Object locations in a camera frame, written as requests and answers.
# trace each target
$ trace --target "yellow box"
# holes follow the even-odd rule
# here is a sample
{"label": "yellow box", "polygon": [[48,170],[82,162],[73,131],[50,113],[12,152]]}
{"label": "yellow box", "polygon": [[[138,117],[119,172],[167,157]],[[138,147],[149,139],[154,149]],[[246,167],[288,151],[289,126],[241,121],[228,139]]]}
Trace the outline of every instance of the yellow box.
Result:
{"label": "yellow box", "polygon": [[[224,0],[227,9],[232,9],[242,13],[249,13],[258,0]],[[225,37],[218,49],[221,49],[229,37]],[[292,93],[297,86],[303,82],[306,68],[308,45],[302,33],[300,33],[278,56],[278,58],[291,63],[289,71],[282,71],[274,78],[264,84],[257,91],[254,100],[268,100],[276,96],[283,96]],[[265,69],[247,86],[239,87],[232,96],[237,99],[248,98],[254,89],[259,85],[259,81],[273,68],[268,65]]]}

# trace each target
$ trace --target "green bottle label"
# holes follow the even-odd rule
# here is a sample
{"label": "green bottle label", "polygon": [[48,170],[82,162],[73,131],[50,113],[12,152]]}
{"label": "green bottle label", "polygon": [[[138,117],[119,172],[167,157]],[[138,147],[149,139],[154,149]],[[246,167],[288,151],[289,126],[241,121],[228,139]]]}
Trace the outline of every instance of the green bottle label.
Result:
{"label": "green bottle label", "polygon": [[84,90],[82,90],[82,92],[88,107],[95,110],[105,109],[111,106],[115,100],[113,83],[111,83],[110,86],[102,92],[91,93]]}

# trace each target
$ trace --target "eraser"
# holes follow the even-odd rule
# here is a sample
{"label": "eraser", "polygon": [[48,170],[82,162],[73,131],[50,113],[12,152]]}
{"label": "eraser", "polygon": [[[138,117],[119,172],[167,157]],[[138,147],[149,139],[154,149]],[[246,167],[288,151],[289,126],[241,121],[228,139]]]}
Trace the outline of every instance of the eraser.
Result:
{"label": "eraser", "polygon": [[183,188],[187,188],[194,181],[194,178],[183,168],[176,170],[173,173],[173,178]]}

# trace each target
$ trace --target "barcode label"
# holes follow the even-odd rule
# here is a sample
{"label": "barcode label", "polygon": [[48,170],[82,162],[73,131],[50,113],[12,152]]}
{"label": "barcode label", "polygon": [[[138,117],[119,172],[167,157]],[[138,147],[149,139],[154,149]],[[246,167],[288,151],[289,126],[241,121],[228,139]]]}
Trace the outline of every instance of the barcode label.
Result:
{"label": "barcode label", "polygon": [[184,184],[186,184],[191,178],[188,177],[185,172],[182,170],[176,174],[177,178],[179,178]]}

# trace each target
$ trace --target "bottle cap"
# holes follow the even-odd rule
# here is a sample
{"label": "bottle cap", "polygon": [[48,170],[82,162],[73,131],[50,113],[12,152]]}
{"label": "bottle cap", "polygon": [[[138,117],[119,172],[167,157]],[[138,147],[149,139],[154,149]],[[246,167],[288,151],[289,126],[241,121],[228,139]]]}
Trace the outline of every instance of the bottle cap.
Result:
____
From the records above, determine how many lines hold "every" and give only that number.

5